TASK REQUIREMENTS → In the copy, keep every word of the data below and none of its pictures.

-*-*-

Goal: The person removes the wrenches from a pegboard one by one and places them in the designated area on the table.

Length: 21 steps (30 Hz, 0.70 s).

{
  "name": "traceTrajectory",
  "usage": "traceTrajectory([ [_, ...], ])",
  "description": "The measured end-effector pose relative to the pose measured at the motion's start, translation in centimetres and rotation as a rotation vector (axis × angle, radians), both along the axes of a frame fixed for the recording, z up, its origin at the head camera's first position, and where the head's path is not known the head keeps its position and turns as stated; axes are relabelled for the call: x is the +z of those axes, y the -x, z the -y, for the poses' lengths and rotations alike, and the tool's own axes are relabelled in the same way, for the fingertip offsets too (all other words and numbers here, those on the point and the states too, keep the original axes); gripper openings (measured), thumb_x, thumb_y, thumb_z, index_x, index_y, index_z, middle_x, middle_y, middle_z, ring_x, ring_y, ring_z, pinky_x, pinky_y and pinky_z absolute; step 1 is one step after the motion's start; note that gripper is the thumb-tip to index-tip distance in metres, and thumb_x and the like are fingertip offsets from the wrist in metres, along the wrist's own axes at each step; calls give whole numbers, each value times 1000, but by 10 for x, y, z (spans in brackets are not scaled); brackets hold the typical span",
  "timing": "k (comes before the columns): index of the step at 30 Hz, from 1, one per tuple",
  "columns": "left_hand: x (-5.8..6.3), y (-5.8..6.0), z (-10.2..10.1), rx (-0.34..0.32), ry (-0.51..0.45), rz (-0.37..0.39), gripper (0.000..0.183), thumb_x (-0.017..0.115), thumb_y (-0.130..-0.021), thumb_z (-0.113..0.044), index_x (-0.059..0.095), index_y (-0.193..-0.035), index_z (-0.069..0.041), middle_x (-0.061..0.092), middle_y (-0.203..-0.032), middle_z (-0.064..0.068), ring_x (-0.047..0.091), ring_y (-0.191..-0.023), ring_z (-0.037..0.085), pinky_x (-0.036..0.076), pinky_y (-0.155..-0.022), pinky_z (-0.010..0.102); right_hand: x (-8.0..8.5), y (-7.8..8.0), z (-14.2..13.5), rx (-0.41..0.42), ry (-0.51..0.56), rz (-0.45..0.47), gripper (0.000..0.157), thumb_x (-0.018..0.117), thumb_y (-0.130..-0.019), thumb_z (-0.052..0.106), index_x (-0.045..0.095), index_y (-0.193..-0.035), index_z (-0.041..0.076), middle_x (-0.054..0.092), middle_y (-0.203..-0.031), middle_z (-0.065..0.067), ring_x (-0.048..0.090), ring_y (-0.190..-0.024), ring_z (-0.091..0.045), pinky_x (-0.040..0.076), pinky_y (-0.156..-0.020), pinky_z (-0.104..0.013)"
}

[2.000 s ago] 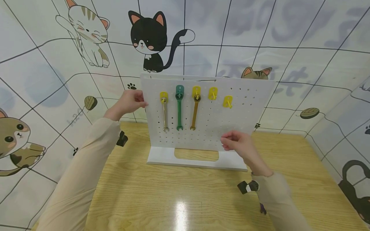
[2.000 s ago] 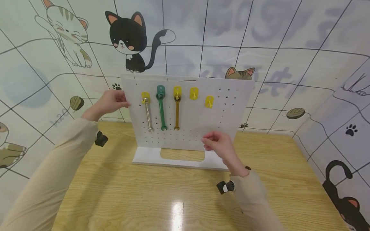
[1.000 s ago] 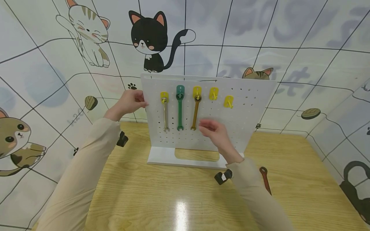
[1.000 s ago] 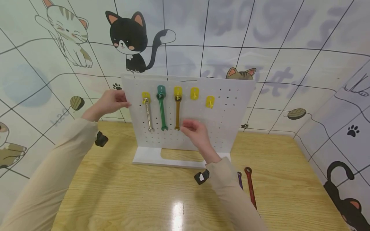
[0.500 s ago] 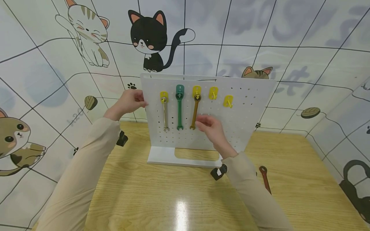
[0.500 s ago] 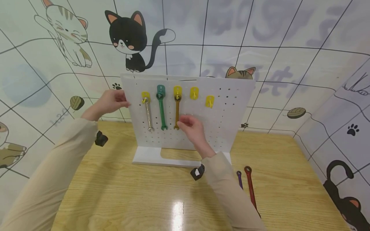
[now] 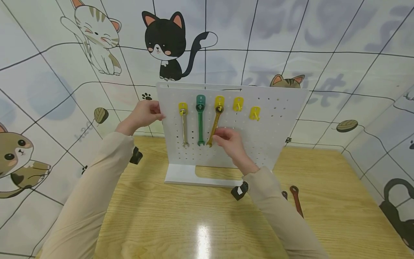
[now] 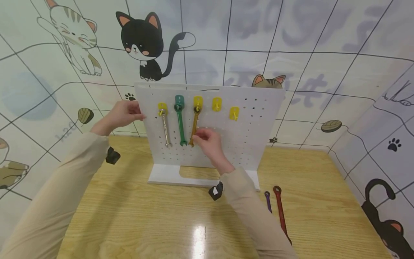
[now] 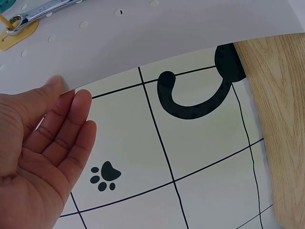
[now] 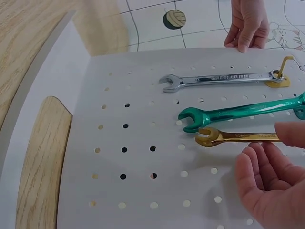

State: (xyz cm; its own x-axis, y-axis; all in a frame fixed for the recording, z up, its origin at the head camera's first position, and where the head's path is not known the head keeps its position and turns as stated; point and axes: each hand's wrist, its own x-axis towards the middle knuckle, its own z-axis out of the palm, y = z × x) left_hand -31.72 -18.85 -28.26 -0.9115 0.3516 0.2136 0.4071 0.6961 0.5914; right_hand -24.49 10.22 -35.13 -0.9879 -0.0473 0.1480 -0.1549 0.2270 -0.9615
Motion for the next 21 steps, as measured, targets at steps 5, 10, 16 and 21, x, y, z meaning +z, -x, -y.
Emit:
traceTrajectory([
  [5, -1, 0, 1, 13, -3, -4, 8, 63, -86, -2, 61, -88, 6, 65, -81, 18, 62, -78, 32, 45, -75, 40, -5, 0, 5, 2, -20, -17, 18, 63, -88, 6, 65, -103, -5, 64, -96, -13, 56, -78, -11, 48, -70, -24],
  [10, 0, -1, 0, 9, 3, -10, 8, 63, -86, -2, 61, -88, 6, 65, -81, 18, 62, -77, 32, 44, -74, 39, -9, -6, 5, 13, -8, -5, 14, 62, -88, 4, 63, -96, -7, 63, -89, -11, 55, -75, -11, 49, -69, -25],
  [16, 1, -2, 1, -13, 1, -12, 10, 63, -87, -2, 61, -88, 7, 65, -83, 20, 61, -80, 35, 44, -76, 41, -10, -15, 4, 43, -5, -42, 11, 61, -89, 3, 63, -92, -7, 63, -85, -11, 60, -77, -26, 52, -71, -32],
  [21, 0, -2, 1, 5, -3, -8, 9, 63, -86, -2, 61, -89, 7, 65, -83, 19, 61, -80, 35, 45, -77, 42, -7, -23, 4, 66, 22, -37, 12, 60, -90, 3, 63, -93, -8, 61, -81, -9, 59, -74, -24, 53, -73, -39],
])
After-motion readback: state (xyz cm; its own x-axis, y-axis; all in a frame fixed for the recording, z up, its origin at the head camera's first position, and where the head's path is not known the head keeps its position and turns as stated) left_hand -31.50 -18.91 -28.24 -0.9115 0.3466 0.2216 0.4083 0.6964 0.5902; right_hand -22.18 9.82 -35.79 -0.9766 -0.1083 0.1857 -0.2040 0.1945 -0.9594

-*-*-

SOLUTION FOR THIS PROBLEM →
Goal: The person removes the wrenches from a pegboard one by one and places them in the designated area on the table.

Length: 21 steps (30 Hz, 0.70 s).

{
  "name": "traceTrajectory",
  "usage": "traceTrajectory([ [_, ...], ])",
  "description": "The measured end-effector pose relative to the pose measured at the motion's start, translation in centimetres and rotation as a rotation vector (axis × angle, radians), both along the axes of a frame fixed for the recording, z up, its origin at the head camera's first position, and where the head's path is not known the head keeps its position and turns as stated; axes are relabelled for the call: x is the +z of those axes, y the -x, z the -y, for the poses' lengths and rotations alike, and the tool's own axes are relabelled in the same way, for the fingertip offsets too (all other words and numbers here, those on the point and the states too, keep the original axes); gripper openings (measured), thumb_x, thumb_y, thumb_z, index_x, index_y, index_z, middle_x, middle_y, middle_z, ring_x, ring_y, ring_z, pinky_x, pinky_y and pinky_z absolute; step 1 is one step after the motion's start; note that gripper is the thumb-tip to index-tip distance in metres, and thumb_x and the like are fingertip offsets from the wrist in metres, along the wrist's own axes at each step; calls give whole numbers, each value times 1000, but by 10 for x, y, z (spans in brackets are not scaled); brackets hold the typical span",
  "timing": "k (comes before the columns): index of the step at 30 Hz, from 1, one per tuple",
  "columns": "left_hand: x (-5.8..6.3), y (-5.8..6.0), z (-10.2..10.1), rx (-0.34..0.32), ry (-0.51..0.45), rz (-0.37..0.39), gripper (0.000..0.183), thumb_x (-0.017..0.115), thumb_y (-0.130..-0.021), thumb_z (-0.113..0.044), index_x (-0.059..0.095), index_y (-0.193..-0.035), index_z (-0.069..0.041), middle_x (-0.061..0.092), middle_y (-0.203..-0.032), middle_z (-0.064..0.068), ring_x (-0.047..0.091), ring_y (-0.191..-0.023), ring_z (-0.037..0.085), pinky_x (-0.036..0.076), pinky_y (-0.155..-0.022), pinky_z (-0.010..0.102); right_hand: x (-8.0..8.5), y (-7.8..8.0), z (-14.2..13.5), rx (-0.41..0.42), ry (-0.51..0.56), rz (-0.45..0.47), gripper (0.000..0.157), thumb_x (-0.018..0.117), thumb_y (-0.130..-0.019), thumb_z (-0.052..0.106), index_x (-0.045..0.095), index_y (-0.193..-0.035), index_z (-0.041..0.076), middle_x (-0.054..0.092), middle_y (-0.203..-0.031), middle_z (-0.065..0.067), ring_x (-0.048..0.090), ring_y (-0.190..-0.024), ring_z (-0.091..0.045), pinky_x (-0.040..0.076), pinky_y (-0.156..-0.020), pinky_z (-0.104..0.013)"
}

[2.000 s ago] 
[2.000 s ago] 
[1.000 s ago] 
[1.000 s ago] 
[0.500 s ago] 
[0.500 s ago] 
[now] 
[now] 
[now] 
[now] 

State: (xyz cm; its own x-axis, y-axis; all in a frame fixed for the recording, z up, its origin at the head camera's first position, and where the head's path is not known the head keeps its position and turns as stated; point and axes: each hand's wrist, its own x-axis towards the middle knuckle, its own z-axis out of the palm, y = z × x) left_hand -31.72 -18.85 -28.26 -0.9115 0.3516 0.2136 0.4071 0.6961 0.5914; right_hand -24.49 10.22 -35.13 -0.9879 -0.0473 0.1480 -0.1549 0.2270 -0.9615
Motion for the next 21 steps, as measured, targets at steps 5, 10, 16 and 21, x, y, z meaning +z, -x, -y.
Emit:
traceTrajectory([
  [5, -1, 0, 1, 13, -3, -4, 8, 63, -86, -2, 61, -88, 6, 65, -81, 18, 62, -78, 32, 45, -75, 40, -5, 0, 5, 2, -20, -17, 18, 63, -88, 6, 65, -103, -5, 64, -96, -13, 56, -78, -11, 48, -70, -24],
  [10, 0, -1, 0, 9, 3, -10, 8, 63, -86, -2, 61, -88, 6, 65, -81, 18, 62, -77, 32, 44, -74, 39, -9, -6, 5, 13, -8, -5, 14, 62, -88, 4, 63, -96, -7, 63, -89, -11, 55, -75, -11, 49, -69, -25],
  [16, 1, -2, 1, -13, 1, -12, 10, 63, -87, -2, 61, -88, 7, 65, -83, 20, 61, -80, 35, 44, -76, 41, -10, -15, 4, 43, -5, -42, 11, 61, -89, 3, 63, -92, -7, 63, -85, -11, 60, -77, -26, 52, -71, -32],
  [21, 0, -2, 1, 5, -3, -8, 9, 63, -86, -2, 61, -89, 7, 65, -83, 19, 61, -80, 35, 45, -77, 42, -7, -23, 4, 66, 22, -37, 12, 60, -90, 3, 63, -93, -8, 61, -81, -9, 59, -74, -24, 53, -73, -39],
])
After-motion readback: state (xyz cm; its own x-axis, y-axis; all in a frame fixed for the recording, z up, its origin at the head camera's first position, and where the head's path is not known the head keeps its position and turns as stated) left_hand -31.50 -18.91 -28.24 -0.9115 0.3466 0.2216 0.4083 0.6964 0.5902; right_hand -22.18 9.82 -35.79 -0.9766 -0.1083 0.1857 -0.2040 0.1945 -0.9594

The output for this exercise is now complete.